Mit insgesamt 39 Objekten, die mit viel Liebe zum Detail und feministischem Scharfsinn ausgewählt und allgemein verständlich beschrieben wurden, ist zunächst einmal ein gutes Fundament für eine frauenspezifische Annäherung an Museen gelegt. Bleibt zu hoffen, dass das Projekt fortgesetzt oder ausgedehnt wird und keine feministische Einmalaktion bleibt. Denn in der "musealen Praxis" scheint die genderspezifische Auseinandersetzung noch immer ein Randdasein zu führen, was in einem bemerkenswerten Artikel von den Museologinnen Roswitha Muttenthaler und Regina Wonisch analysiert wird.

"Müssen Frauen nackt sein, um ins Museum zu kommen?", zitieren sie einleitend die "Guerilla Girls", die in den USA mit provokanten Fragen auf den Umstand aufmerksam machen, dass ein überwiegender Anteil der in Kunstmuseen gezeigten Nackten zwar weiblich ist, während weibliche Künstlerinnen in Museen nur zu einem verschwindenden Prozentsatz vertreten sind.
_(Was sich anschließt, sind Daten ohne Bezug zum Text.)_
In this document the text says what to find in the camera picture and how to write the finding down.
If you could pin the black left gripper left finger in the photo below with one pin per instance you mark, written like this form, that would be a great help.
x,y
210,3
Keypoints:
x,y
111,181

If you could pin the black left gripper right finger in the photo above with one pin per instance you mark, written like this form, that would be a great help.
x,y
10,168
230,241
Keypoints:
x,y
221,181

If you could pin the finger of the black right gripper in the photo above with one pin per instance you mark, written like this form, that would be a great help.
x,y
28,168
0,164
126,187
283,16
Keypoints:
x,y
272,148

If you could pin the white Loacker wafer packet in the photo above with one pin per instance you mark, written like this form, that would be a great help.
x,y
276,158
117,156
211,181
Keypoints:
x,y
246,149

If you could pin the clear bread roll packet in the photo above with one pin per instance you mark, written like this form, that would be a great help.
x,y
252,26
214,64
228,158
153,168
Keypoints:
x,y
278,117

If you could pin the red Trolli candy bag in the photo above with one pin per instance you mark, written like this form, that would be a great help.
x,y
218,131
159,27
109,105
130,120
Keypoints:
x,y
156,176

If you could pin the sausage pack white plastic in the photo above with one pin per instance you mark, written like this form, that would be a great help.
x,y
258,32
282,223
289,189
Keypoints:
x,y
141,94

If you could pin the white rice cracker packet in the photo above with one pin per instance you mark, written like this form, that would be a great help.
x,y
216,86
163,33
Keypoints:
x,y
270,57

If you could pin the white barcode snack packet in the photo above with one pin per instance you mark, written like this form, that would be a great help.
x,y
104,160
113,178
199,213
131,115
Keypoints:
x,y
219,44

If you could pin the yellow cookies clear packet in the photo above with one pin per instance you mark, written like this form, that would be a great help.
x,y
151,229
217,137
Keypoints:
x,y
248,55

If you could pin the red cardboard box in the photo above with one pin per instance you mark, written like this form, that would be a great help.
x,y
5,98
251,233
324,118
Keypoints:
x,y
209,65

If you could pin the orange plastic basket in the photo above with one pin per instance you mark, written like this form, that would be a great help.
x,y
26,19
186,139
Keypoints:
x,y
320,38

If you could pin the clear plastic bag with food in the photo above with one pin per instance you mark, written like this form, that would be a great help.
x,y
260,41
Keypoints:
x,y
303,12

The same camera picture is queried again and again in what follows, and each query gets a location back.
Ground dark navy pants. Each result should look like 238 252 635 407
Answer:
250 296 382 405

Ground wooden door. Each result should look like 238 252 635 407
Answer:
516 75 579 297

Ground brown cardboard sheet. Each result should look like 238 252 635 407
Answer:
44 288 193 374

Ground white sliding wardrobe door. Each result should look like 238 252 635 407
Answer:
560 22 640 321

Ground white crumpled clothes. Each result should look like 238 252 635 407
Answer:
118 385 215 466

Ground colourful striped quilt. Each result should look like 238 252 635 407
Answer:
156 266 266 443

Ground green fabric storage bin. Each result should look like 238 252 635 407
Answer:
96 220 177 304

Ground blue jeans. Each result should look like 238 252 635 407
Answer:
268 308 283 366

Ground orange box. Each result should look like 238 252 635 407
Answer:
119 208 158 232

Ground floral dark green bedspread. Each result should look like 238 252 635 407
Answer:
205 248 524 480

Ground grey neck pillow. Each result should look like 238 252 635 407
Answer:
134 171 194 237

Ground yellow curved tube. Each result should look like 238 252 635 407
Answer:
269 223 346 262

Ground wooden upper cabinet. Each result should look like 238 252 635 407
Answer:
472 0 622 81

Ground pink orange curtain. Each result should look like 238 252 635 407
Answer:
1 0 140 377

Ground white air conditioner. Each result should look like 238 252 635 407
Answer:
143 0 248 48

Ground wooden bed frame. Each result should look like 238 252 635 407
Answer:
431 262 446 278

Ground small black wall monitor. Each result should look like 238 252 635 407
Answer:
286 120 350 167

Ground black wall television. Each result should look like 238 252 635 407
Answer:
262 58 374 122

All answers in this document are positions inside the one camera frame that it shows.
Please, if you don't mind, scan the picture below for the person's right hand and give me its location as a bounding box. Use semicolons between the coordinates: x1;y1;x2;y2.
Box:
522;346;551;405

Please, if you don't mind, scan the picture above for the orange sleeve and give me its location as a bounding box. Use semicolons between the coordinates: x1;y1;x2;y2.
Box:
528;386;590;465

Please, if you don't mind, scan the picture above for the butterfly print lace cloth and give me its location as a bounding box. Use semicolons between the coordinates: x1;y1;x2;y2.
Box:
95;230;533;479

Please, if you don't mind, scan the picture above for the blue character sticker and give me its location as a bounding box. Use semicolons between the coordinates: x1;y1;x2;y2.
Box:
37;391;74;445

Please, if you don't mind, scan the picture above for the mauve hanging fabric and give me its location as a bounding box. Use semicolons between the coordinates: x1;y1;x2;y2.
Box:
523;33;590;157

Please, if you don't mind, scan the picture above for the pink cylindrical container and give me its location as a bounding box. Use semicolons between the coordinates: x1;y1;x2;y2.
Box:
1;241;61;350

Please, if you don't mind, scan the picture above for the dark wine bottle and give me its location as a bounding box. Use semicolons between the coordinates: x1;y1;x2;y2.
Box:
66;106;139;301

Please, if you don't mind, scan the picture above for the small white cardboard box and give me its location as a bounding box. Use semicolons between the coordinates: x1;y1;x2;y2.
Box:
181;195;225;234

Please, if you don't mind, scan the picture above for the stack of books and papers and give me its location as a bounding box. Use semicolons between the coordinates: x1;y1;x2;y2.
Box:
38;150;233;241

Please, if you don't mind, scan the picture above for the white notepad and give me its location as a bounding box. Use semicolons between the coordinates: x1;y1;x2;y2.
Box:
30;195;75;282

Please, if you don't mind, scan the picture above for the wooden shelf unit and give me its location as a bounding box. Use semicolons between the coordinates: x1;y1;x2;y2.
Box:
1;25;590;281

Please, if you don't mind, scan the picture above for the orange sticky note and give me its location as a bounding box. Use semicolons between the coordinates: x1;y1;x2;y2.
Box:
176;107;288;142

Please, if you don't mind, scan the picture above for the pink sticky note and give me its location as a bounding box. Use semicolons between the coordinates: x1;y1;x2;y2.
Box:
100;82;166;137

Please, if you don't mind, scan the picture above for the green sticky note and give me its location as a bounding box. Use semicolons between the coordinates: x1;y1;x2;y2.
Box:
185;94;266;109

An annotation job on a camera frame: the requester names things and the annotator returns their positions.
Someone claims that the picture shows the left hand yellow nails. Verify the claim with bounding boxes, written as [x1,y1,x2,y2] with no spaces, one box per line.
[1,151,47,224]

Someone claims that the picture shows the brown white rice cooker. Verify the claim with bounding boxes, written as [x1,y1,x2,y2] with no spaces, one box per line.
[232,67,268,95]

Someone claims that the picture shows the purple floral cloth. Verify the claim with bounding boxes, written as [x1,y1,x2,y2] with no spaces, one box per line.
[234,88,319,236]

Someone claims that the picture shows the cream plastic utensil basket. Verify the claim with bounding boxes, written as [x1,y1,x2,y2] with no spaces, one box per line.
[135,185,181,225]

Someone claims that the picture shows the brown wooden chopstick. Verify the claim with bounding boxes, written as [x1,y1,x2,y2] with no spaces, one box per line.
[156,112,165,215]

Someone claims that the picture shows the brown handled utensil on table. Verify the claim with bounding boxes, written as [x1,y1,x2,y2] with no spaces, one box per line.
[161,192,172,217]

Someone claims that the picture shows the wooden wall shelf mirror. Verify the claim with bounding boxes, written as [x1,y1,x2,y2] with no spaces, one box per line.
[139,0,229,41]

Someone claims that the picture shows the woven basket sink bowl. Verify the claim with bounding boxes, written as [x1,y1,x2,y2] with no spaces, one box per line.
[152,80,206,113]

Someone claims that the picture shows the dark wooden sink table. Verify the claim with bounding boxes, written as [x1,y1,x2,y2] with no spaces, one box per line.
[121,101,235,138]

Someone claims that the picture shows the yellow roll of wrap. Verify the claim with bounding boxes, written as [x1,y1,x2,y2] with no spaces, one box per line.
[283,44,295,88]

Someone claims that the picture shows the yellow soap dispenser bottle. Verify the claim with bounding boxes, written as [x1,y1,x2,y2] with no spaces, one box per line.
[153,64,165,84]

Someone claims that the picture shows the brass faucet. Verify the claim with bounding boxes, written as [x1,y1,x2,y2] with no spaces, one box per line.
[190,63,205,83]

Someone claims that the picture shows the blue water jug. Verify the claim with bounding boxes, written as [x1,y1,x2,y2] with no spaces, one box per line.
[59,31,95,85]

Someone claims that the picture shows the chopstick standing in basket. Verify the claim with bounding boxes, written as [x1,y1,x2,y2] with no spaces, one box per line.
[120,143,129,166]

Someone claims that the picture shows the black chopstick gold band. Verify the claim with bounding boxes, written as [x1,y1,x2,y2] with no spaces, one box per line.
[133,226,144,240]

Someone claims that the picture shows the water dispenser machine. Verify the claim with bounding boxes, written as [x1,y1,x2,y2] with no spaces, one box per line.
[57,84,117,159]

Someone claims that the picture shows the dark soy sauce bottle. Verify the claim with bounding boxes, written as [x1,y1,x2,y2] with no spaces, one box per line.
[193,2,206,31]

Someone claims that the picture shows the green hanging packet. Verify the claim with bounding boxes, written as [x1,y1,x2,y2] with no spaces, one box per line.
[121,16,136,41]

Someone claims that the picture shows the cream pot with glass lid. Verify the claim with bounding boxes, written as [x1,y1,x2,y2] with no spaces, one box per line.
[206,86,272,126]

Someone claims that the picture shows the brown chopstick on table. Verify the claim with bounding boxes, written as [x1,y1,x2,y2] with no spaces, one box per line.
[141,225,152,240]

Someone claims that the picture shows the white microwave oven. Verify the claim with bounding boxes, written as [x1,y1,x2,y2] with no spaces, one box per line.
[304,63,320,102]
Oder in Zahlen ausgedrückt:


 Weniger als 5 % der KünstlerInnen in den Abteilungen für Moderne Kunst sind Frauen, aber 85% der Nackten sind weiblich.
[External Link] Guerilla Girls

Daran anknüpfend halten Muttenthaler und Wonisch fest:


 In die gleiche Richtung geht die wissenschaftliche Kritik, die besagt (...), die Museen seien voll mit männlichen Projektionen das weibliche Geschlecht betreffend.